How am I tracing my background? I'm tracing directly onto my background fabric for precise placement. This is especially helpful as there is so much hand sewing on this quilt and the constant gathering of material can mean small differences in applique positioning. Unfortunately, its just those little details that always catch my eye, so I'm making doubly sure it doesn't happen to me by tracing the pattern out, accurately, onto my fabric. I'm making a point of this because its something I routinely don't do. I usually stitch in guidelines and position by eye and then remove the guideline stitches when I'm finished. In addition to this technique, I recommend that on patterns as crowded as LE, that you do also draw down the design. If you are out just a little bit with your positioning, it will create troublesome crowding or disharmony elsewhere. You can see from the pattern that there isn't any 'extra' space to play with. I don't believe in perfection, but I do believe in precision and with preparation, you can produce the quilt you want. And I think, considering the hours you'll spend making it, it's the least you owe yourself!
What light source am I using? Normally I recommend using a light box - they are great, especially if you are building up layers. I don't need one in this particular instance because, although you can't see it in the photo, I have strong lights above me that angle in such a way as to allow me to trace without one. That's just a matter of luck!
What pen am I using? All importantly, I trace onto my fabric using a friction pen. This 'pen' irons away and does not require washing or wetting first - this means a lot to me as I frankly don't trust some of the other pens on the market which promise to wash out. I've seen (on other quilters quilts) a few 'come back' after quilters were washed, quilted and packed away. In a project this size, stick with what you know.
Over in the comments, Patricia has mentioned that ink sometimes re-appears in freezing temperatures but that this can be solved by using a steam setting on your iron. I actually do steam press all my quilts, so this isn't a new thing for me to try, but it is an interesting one and I wonder, regarding the science of it all, if that is what makes the end difference? Whatever you do, pre-test.
The specific pen I am using (as in picture above) is PILOT Frixion ball 'remove by friction' in 0.7 black. It looks like a normal pen, slightly thicker and has a kind of tattoo scrawl on the barrel in silver.
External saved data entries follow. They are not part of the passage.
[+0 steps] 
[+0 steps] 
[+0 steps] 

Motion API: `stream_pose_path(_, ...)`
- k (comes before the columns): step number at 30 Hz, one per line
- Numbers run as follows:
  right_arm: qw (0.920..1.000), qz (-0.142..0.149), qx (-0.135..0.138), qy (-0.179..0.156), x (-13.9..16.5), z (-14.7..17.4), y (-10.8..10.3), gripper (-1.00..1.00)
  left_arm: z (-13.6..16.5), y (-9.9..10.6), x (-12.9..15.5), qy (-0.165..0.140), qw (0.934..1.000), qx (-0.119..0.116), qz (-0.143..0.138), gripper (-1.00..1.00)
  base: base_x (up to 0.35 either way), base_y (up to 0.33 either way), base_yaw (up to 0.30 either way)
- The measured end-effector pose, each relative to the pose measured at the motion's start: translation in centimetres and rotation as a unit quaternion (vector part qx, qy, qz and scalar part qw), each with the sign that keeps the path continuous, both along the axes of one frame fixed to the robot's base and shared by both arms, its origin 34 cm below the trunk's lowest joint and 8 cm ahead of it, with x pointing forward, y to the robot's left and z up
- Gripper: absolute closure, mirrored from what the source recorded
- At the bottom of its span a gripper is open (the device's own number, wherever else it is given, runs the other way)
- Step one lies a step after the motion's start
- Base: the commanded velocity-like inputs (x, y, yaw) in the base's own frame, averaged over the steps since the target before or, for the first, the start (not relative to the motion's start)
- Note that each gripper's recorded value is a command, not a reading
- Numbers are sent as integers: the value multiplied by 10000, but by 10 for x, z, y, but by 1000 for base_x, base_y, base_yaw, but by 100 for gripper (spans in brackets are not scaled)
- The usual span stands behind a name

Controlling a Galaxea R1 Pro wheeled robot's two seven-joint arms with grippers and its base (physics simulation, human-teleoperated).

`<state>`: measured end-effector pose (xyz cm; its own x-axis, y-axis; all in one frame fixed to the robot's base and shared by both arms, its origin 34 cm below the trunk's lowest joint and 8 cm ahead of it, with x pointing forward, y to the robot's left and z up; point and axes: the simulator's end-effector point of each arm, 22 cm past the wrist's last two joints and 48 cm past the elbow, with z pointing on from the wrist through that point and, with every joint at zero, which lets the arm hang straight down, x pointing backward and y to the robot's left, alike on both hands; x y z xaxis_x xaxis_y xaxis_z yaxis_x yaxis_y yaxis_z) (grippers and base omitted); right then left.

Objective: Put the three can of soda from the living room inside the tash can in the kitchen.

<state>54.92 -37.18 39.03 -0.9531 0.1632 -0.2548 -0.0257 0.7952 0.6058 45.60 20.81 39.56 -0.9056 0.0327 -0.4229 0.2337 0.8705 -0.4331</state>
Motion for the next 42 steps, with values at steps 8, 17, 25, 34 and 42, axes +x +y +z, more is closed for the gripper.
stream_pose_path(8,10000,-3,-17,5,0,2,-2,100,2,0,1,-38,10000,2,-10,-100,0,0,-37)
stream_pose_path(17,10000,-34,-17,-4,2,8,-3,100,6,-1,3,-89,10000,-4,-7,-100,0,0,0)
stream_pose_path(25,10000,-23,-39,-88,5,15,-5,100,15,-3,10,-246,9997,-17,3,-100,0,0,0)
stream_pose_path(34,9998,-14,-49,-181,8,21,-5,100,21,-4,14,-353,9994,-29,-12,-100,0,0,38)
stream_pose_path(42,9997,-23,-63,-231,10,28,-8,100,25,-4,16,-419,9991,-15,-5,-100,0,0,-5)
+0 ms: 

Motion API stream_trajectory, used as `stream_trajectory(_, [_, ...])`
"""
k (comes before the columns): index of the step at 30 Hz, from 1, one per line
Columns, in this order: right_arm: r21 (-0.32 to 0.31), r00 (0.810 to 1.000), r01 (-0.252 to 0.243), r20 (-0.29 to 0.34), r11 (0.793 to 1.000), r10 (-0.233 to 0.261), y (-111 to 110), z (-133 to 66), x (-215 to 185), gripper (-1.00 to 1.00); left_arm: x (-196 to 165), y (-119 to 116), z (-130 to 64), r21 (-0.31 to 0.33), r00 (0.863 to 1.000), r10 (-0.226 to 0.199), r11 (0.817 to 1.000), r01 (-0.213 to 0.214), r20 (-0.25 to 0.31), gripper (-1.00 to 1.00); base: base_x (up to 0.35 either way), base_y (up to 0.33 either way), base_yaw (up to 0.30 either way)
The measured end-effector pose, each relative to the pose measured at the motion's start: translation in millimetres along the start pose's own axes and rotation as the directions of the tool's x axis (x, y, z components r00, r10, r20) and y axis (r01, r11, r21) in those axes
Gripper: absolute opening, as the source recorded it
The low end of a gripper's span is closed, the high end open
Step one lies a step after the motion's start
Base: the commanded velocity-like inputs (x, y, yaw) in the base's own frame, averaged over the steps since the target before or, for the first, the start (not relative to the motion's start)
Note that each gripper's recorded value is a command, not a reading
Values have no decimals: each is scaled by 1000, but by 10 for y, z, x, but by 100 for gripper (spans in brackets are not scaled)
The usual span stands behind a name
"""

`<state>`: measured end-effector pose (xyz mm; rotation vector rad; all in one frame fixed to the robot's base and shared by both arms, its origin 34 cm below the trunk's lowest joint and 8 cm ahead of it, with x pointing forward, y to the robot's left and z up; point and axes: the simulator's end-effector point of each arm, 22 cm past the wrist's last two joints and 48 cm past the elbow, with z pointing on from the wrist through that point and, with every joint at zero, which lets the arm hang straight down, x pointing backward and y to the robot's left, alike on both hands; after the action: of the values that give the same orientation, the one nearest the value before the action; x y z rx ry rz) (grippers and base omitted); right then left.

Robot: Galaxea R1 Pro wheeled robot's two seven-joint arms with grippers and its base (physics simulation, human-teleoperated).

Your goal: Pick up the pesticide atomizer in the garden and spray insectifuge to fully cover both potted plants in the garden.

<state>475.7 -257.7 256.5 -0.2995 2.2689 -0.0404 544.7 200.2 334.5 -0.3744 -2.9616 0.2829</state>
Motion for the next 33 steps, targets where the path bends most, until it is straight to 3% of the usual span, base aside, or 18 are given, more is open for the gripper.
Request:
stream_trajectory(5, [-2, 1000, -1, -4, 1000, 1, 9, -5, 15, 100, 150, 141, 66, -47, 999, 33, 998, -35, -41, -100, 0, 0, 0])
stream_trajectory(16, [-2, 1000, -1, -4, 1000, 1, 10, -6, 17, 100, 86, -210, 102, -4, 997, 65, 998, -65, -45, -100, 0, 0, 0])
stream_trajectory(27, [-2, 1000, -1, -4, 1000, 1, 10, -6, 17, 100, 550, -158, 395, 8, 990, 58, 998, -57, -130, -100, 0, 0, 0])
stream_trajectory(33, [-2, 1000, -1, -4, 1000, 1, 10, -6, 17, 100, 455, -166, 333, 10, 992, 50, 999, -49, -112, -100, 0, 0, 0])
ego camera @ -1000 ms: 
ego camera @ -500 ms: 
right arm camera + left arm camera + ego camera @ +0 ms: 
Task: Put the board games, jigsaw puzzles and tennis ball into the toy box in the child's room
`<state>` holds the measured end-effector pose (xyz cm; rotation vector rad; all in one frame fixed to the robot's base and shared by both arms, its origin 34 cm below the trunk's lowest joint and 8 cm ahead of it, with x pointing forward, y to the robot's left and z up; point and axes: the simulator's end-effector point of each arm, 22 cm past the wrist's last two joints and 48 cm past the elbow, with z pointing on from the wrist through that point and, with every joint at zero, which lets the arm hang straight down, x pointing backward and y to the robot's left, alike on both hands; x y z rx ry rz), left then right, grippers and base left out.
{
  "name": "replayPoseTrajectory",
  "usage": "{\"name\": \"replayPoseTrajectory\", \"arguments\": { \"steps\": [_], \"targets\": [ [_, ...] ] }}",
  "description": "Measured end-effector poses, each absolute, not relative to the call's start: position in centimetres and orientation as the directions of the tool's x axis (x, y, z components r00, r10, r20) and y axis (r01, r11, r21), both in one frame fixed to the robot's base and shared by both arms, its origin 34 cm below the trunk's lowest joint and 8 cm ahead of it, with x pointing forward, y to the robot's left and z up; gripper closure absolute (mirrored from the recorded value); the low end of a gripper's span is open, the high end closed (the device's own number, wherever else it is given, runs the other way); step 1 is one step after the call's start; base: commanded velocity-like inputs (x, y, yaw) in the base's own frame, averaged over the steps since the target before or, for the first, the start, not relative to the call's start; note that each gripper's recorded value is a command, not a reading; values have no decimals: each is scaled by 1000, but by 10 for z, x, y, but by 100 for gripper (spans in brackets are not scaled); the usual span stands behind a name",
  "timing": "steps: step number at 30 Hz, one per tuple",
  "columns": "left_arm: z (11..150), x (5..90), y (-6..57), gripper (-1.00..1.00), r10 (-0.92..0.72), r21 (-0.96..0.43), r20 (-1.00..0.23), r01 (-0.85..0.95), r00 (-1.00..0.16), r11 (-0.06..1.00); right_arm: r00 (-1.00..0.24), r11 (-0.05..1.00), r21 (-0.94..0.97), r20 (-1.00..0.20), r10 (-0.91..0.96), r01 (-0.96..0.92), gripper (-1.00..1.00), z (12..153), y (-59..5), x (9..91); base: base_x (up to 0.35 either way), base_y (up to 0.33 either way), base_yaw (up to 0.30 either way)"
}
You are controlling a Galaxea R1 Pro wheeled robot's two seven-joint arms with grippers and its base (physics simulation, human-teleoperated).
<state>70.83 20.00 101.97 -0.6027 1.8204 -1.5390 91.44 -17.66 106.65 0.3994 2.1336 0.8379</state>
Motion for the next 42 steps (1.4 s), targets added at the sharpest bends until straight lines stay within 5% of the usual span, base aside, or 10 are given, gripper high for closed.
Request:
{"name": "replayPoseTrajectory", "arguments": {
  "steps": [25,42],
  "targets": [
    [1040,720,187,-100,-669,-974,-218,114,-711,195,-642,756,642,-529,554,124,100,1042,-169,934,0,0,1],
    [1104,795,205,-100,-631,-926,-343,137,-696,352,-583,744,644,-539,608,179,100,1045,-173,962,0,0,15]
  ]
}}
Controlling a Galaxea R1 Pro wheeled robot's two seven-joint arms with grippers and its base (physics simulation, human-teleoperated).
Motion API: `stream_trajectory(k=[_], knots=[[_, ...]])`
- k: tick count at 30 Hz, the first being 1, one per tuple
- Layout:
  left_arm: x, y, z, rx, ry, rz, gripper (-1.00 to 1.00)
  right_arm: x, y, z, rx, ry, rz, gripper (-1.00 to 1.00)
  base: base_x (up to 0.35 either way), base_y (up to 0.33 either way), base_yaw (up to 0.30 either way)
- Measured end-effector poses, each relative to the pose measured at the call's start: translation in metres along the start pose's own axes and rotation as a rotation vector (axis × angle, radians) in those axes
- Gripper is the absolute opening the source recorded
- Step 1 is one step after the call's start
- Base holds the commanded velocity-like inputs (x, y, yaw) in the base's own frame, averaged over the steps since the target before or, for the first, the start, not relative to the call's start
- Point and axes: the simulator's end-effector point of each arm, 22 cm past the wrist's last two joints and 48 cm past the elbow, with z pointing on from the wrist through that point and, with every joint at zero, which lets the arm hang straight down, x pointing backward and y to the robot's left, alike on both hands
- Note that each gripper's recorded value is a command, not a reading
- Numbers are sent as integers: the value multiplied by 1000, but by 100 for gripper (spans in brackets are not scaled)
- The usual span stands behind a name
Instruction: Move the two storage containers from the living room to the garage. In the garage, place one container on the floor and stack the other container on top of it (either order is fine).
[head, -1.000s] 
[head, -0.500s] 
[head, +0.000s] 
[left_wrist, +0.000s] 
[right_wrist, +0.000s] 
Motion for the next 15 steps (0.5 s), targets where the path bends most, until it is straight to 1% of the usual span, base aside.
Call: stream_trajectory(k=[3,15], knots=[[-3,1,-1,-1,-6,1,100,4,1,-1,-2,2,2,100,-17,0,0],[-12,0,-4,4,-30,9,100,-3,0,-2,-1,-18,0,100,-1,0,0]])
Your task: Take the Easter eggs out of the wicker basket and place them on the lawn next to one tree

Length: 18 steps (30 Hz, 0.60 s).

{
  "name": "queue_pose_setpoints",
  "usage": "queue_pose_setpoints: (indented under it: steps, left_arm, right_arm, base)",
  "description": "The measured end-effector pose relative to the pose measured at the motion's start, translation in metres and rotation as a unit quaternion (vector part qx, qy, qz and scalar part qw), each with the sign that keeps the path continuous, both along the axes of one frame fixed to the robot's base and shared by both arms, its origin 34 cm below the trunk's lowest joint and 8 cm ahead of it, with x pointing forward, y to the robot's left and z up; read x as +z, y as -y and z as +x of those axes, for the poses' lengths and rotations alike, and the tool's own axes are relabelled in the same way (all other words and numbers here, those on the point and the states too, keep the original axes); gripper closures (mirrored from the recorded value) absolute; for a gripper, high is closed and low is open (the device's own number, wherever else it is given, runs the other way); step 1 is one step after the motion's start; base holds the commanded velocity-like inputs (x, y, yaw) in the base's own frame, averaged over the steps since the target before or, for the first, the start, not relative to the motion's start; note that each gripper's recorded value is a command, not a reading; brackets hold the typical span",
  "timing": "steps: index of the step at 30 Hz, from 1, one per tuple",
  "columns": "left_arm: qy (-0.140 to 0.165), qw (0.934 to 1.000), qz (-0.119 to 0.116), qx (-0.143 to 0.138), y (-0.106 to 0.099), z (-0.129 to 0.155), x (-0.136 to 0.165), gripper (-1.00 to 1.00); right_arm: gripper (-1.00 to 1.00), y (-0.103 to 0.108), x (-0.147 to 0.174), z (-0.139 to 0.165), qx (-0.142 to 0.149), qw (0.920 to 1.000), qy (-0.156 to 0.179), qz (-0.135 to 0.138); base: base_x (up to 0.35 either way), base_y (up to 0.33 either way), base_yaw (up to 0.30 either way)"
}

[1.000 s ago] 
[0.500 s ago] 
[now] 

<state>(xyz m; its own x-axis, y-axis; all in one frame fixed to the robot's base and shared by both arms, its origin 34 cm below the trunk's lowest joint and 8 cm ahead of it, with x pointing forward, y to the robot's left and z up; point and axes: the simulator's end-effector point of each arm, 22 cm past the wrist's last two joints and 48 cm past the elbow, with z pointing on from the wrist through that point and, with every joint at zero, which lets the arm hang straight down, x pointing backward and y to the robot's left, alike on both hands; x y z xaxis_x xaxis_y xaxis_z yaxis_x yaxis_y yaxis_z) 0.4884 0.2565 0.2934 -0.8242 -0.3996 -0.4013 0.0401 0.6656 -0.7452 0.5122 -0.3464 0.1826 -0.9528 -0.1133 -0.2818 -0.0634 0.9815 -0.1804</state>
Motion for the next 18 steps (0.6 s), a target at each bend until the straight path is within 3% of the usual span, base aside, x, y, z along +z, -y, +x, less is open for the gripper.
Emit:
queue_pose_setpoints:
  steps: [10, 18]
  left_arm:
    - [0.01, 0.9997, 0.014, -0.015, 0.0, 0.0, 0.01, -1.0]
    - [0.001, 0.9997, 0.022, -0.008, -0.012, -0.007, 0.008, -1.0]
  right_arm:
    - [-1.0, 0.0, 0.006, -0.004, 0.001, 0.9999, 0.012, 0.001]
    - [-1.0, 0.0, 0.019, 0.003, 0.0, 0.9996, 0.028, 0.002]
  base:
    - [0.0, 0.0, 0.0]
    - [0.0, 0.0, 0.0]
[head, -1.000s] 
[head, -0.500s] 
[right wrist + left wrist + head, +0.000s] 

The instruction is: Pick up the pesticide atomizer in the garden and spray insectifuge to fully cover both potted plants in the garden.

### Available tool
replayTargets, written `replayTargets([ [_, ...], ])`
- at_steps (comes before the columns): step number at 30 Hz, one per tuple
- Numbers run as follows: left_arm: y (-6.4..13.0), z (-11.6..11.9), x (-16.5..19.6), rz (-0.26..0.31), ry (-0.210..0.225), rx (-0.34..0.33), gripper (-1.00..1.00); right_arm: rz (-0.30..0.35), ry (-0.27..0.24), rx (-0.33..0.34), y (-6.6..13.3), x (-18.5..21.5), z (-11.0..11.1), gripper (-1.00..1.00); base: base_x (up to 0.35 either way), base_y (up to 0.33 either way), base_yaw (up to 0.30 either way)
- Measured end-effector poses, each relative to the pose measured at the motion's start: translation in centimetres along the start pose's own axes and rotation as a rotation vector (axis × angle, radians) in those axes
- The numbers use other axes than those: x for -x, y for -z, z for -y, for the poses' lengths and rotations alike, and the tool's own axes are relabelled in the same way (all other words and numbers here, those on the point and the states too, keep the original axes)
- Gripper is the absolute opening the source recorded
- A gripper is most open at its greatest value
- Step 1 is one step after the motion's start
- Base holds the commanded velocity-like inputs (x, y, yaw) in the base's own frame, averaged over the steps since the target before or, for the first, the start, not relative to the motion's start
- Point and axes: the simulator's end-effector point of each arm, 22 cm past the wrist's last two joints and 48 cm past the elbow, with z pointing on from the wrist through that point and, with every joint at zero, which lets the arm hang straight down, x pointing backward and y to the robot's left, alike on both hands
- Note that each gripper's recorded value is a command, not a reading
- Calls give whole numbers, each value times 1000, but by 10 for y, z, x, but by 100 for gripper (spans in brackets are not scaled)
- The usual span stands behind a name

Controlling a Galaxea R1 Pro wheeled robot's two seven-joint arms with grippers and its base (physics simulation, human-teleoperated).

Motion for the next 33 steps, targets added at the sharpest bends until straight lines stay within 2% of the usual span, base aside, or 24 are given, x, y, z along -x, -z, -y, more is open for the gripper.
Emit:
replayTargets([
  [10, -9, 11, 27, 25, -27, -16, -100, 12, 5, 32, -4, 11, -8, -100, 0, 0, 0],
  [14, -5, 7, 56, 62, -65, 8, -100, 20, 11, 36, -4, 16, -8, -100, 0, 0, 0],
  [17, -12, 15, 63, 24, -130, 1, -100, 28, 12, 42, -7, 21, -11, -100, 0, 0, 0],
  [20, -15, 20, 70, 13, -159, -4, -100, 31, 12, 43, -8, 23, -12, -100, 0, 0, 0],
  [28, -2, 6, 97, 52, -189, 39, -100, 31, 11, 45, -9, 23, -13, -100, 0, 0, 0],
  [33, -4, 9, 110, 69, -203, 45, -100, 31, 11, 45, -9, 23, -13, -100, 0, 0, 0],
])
Before using anything, especially for fabric tracing, please test and double test it yourself, on your chosen fabric!
If you do use a friction pen, don't expect to iron your work as you go. Keep the applique pieces neat and don't iron the main body of the background until the entire area is sewn down because the friction lines really do disappear once ironed!
What applique technique am I using? I am turn edge applique-ing all the applique. Well, so far I am. This quilt has a mind of it's own and I will wait for the quilt to 'tell me' what it wants me to do with the bow borders. I turn edge the applique using the freezer paper method tutorial whcih you can view on this blog. The key difference is that instead of using freezer paper, I am using fusible (details in the pattern)which means I don't have to 'remove' the freezer paper part. Otherwise, my freezer paper tutorial is a good indication of how to do this method as the actual turning is the same. I am then hand sewing the applique down for precision. On some parts, such as the compass points, I hand turned all the points with needle, on the spot. It depends on the area I am working on.
Do you really think I could get away with raw edge applique and satin stitch? That's what I really want to do. Then please, do it and make it yours. I know that if you make it with love and dedication, it will be incredible. I don't think the original was needle turn applique, I think there are indications that the bow border certainly wasn't. Obviously I just don't know. I think you should make it according to your own heart, I don't think any applique technique is 'better' than another - it's your workmanship and personal style that makes or breaks it. Of course, this is just my opinion- if you have ideas on creating a faster quilt, but prefer the idea a classic applique quilt, then you have a decision to make. Again it's all personal, I don't think there is a 'fast' method for this quilt. Although I say that and someone in the Group might just go ahead and prove me wrong!
What am I up to? Well, at the moment I only have 1 or 2 days a week to spend on quilting, so I am working in areas that interest me on that particular day. Right now, I've set aside my patchwork LE and I'm still needle turning my compass points on my red LE... but I am nearly there now... just a few more to go. As I keep telling my DDs, you can't rush these things. Hand turn edge applique is an art and dedication, it takes time.
It's taken days of hand needle turning these 36 points to be so close to finishing today. This is a quilt worthy of heirloom hours, that's for sure. I'm glad my DDs are keeping a keen eye on my progress, I want them both to know how valuable this quilt is - I don't think I'll ever do so much handwork again!